- TASK TO COMPLETE: Go through the data below line by line. Give only the number of lines that contain "table".
DATA TO EXAMINE START
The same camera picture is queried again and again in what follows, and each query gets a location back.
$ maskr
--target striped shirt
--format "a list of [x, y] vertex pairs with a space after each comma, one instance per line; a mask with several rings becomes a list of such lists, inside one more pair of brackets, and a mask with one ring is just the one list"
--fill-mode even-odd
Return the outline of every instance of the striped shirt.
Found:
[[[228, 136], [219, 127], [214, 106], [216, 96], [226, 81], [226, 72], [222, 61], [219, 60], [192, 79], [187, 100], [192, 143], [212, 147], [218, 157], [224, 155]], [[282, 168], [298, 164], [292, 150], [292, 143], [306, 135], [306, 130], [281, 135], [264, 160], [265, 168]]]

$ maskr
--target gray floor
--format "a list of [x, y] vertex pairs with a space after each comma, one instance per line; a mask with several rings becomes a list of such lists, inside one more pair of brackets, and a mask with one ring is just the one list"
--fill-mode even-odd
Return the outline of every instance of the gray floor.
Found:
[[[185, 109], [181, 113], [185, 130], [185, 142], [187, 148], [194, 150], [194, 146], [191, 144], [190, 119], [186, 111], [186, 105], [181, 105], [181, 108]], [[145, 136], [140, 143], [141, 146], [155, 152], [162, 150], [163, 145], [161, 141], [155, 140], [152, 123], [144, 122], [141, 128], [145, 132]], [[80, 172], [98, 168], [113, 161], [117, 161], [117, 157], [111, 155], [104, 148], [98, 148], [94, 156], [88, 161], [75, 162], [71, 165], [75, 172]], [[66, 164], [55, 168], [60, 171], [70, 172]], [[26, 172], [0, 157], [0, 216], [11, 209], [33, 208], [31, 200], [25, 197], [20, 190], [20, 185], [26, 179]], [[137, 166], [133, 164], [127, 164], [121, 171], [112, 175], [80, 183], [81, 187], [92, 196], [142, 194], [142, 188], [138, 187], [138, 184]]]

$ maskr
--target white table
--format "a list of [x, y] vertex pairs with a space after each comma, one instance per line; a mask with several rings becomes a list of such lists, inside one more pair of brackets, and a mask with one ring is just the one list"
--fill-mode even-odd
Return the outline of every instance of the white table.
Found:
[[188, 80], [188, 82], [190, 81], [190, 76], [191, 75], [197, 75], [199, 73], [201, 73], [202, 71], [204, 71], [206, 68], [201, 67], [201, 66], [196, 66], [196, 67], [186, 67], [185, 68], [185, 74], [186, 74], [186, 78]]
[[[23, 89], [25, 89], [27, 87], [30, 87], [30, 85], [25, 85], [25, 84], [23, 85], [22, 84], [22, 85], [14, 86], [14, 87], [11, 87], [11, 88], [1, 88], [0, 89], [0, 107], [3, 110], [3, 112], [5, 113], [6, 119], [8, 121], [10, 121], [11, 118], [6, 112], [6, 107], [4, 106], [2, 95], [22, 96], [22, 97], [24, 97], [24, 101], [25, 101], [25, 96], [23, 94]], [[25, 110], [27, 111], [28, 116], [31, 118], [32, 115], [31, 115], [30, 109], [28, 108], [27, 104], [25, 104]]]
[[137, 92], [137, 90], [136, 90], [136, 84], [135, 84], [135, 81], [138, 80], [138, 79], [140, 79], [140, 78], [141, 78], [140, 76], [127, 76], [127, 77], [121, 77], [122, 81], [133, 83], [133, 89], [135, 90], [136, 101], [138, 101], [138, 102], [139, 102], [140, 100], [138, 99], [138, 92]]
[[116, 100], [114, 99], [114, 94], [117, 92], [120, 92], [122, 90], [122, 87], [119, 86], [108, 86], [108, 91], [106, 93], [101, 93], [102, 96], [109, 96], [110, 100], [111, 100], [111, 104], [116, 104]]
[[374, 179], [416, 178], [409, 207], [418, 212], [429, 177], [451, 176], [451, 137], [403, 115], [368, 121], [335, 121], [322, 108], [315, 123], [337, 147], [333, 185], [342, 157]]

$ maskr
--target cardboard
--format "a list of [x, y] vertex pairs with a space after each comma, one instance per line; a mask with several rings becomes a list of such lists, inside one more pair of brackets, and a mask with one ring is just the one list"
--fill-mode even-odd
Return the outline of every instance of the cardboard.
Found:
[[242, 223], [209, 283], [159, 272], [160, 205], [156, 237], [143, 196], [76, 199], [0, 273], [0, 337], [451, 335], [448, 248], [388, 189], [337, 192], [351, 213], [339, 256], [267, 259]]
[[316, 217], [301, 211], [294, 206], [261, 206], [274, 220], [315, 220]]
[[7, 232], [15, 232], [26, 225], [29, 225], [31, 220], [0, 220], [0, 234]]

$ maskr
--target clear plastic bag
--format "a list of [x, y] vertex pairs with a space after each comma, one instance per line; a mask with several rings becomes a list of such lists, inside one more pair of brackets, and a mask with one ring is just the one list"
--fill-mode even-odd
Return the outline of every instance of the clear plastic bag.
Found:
DATA TO EXAMINE END
- ANSWER SECTION: 2